● DATASET EXCERPT:

# # # # # # #

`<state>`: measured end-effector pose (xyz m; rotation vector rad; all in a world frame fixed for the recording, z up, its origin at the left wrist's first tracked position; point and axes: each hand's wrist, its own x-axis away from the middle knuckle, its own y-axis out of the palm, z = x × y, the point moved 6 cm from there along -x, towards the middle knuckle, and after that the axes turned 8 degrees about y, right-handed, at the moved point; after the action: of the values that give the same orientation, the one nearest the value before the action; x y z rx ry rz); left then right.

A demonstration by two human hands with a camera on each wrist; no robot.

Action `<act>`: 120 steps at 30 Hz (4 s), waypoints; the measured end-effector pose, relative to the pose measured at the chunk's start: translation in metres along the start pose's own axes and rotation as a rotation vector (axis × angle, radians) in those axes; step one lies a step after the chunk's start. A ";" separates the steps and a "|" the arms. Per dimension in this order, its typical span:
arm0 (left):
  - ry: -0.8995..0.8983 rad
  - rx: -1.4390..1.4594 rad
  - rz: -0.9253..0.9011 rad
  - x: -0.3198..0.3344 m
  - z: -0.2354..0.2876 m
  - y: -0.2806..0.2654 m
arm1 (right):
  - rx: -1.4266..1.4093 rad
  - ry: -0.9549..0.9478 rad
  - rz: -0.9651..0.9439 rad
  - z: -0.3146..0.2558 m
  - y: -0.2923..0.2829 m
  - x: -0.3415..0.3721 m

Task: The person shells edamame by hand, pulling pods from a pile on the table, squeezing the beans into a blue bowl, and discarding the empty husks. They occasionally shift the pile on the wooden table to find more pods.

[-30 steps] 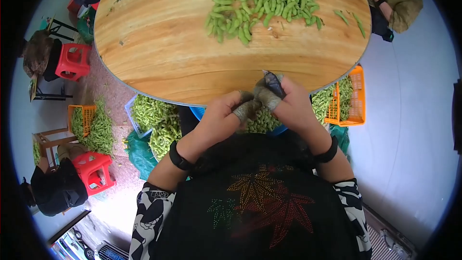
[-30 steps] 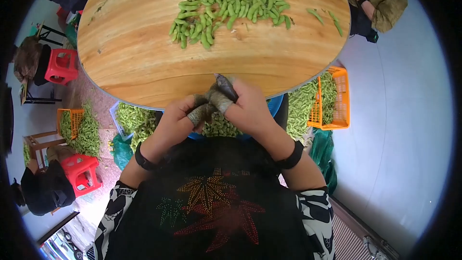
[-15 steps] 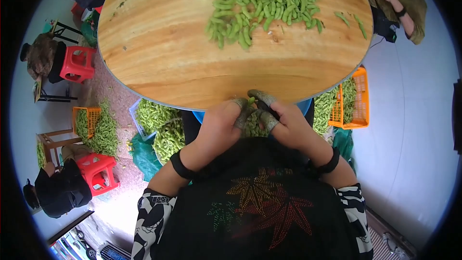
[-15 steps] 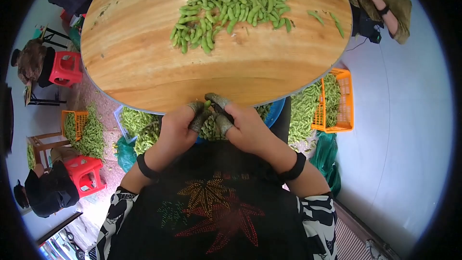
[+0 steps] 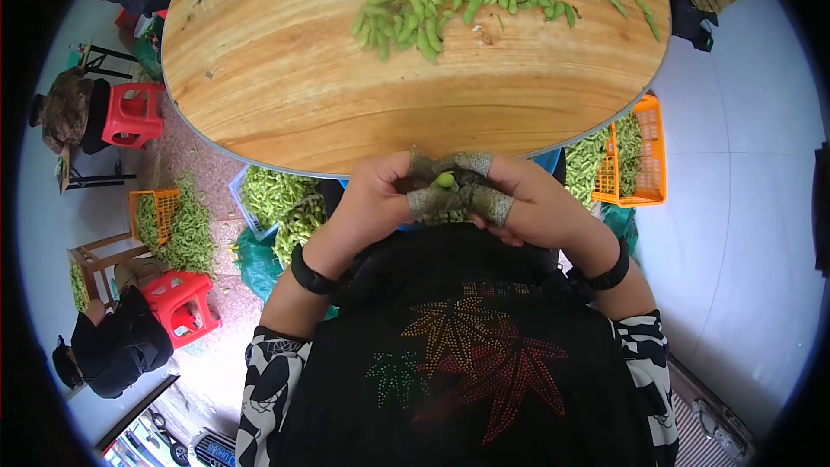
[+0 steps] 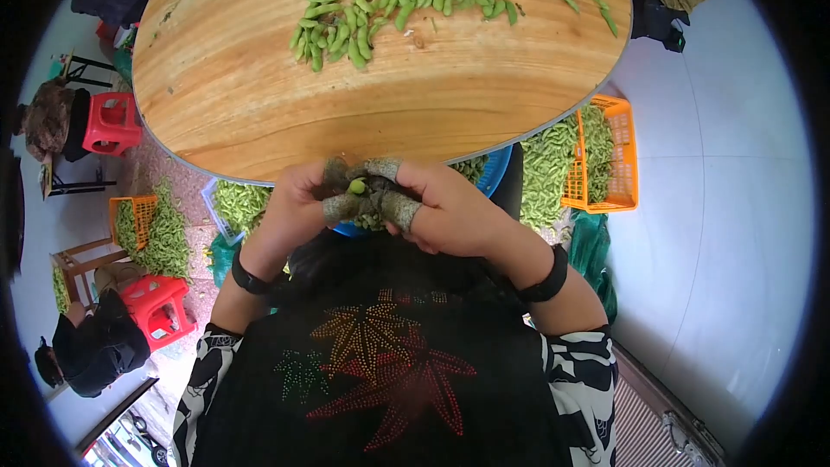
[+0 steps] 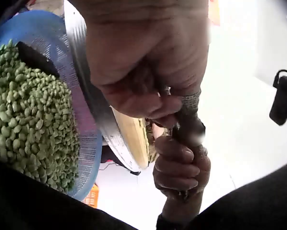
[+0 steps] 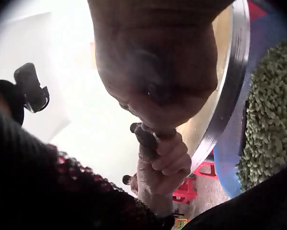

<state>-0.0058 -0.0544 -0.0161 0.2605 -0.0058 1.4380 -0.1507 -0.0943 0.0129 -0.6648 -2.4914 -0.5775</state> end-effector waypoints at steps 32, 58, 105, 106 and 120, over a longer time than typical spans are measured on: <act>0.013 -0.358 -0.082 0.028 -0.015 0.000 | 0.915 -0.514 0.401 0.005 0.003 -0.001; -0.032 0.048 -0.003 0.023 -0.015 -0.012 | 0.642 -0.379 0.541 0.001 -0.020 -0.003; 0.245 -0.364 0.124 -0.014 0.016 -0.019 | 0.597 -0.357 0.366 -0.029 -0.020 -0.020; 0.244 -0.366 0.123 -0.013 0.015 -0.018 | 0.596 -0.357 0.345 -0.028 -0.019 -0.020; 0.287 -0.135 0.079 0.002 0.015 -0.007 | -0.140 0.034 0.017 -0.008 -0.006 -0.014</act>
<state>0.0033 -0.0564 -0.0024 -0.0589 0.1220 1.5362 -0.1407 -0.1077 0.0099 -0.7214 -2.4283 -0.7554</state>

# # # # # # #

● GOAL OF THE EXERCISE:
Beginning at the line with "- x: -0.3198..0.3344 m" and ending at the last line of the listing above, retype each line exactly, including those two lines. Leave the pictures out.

● EXERCISE SOLUTION:
  - x: -0.3198..0.3344 m
  - z: -0.2354..0.2876 m
  - y: -0.2806..0.2654 m
arm1 (right):
  - rx: -1.4266..1.4093 rad
  - ry: -0.9549..0.9478 rad
  - rz: -0.9651..0.9439 rad
  - z: -0.3146..0.2558 m
  - y: -0.2923..0.2829 m
  - x: -0.3415..0.3721 m

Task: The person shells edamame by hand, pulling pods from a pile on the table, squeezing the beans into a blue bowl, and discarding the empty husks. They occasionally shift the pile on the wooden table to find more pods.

[-30 steps] 
[-30 steps] 
[-15 steps] 
[-15 steps] 
[+0 steps] 
[+0 steps] 
[+0 steps] 
[+0 steps] 

<state>-0.0058 -0.0544 -0.0161 0.2605 -0.0058 1.4380 -0.1507 -0.0943 0.0129 -0.6648 -2.4914 -0.5775</state> end-effector waypoints at steps 32, 58, 105, 106 and 120, over a longer time than typical spans are measured on: <act>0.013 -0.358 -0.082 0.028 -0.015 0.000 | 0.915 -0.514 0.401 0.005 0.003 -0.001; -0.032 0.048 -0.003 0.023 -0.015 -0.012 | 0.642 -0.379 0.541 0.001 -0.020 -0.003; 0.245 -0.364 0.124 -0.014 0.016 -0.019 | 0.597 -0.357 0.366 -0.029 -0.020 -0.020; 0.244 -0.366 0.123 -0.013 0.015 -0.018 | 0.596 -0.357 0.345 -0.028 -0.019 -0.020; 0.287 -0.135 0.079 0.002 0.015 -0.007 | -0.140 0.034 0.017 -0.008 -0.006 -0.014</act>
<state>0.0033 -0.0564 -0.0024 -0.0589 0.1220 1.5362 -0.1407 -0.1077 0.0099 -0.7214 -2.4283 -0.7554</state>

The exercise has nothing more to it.